## [WORK REQUIRED]
Please report how many lines in the data underneath hold the word "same", with no other text.

## [RECORDED INFORMATION]
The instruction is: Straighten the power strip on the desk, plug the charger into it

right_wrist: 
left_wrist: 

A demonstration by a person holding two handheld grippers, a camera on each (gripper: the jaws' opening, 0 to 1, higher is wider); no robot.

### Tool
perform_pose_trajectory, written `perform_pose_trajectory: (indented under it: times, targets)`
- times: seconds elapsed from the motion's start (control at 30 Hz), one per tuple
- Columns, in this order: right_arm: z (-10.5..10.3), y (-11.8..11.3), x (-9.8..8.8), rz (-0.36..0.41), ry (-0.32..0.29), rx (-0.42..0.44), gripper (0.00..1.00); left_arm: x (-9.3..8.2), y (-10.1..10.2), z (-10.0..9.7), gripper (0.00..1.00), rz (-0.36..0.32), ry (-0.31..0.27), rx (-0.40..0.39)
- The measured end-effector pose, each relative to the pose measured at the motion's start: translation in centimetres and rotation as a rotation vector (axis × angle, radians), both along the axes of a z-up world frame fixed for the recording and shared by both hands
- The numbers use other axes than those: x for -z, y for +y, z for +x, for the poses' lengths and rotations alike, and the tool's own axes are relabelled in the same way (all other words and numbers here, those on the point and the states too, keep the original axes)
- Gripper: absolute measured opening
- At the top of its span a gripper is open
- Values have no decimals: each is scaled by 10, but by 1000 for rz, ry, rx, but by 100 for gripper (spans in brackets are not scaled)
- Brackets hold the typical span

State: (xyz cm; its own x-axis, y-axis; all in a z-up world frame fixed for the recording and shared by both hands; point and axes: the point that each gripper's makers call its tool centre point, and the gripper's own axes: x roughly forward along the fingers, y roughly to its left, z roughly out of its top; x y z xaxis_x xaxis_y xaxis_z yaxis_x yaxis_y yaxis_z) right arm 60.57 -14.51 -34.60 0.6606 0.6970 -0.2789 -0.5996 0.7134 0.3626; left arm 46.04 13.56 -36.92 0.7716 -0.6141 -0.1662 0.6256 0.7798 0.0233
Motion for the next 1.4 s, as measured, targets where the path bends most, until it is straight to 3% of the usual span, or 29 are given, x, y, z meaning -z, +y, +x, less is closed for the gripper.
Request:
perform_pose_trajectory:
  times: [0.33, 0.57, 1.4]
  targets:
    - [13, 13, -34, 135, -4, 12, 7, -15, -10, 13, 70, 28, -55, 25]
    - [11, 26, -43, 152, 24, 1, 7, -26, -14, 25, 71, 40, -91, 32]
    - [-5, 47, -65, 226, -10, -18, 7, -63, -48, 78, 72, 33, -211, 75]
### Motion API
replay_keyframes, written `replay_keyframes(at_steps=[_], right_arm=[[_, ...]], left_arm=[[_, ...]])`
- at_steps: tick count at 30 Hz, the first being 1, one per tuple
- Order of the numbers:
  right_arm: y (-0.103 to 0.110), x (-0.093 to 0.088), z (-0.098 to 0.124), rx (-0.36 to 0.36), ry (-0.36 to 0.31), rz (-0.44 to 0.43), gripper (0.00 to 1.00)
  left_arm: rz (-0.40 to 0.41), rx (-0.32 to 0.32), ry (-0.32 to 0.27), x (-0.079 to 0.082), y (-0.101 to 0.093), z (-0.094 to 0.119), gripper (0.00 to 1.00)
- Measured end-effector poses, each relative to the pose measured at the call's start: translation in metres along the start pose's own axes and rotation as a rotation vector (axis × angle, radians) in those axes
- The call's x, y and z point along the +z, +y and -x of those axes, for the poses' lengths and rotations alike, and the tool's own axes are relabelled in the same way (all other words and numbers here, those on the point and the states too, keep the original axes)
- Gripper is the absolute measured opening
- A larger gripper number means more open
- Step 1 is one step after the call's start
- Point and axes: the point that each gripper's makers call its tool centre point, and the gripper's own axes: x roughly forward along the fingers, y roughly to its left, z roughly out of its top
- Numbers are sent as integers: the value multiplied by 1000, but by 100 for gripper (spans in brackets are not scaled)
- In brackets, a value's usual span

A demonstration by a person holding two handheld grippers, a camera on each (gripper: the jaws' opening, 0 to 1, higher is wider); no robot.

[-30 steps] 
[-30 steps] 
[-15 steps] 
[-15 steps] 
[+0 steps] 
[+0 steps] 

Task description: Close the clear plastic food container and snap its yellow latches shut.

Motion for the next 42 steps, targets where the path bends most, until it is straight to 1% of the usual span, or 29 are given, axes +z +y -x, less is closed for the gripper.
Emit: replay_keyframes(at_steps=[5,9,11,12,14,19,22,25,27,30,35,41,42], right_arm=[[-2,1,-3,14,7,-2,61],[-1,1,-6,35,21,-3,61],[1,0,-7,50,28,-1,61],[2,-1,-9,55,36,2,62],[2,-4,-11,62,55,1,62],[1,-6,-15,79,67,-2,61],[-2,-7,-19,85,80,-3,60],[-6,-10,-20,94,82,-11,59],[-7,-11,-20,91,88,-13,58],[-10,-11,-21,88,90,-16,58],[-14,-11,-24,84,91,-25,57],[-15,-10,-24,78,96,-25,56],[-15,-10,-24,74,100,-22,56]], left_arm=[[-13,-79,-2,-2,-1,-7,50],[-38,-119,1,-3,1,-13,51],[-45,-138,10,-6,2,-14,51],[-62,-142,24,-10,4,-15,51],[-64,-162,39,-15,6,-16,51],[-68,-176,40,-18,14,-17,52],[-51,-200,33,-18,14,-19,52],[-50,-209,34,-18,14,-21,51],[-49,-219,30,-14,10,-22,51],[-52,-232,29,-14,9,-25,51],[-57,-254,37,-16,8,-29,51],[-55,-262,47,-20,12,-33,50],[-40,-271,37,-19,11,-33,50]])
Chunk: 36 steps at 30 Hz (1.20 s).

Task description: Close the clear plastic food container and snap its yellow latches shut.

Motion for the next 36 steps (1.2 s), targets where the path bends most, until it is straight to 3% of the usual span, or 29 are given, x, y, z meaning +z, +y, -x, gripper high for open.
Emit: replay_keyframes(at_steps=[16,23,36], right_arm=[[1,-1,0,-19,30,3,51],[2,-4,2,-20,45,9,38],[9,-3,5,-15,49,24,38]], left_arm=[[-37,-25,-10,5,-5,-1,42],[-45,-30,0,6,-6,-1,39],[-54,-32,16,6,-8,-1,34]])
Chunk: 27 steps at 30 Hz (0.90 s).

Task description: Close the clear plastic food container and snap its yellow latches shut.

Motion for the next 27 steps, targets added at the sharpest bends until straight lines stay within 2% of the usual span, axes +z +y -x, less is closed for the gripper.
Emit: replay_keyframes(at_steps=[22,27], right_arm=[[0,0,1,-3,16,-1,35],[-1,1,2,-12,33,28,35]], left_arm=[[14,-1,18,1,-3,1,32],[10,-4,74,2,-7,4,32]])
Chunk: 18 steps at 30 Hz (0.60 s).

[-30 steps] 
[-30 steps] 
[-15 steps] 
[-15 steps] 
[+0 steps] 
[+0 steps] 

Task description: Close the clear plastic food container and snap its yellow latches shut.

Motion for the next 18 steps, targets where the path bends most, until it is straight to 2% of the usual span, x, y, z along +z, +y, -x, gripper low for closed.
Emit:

## [REPLY TO THE EXERCISE]
2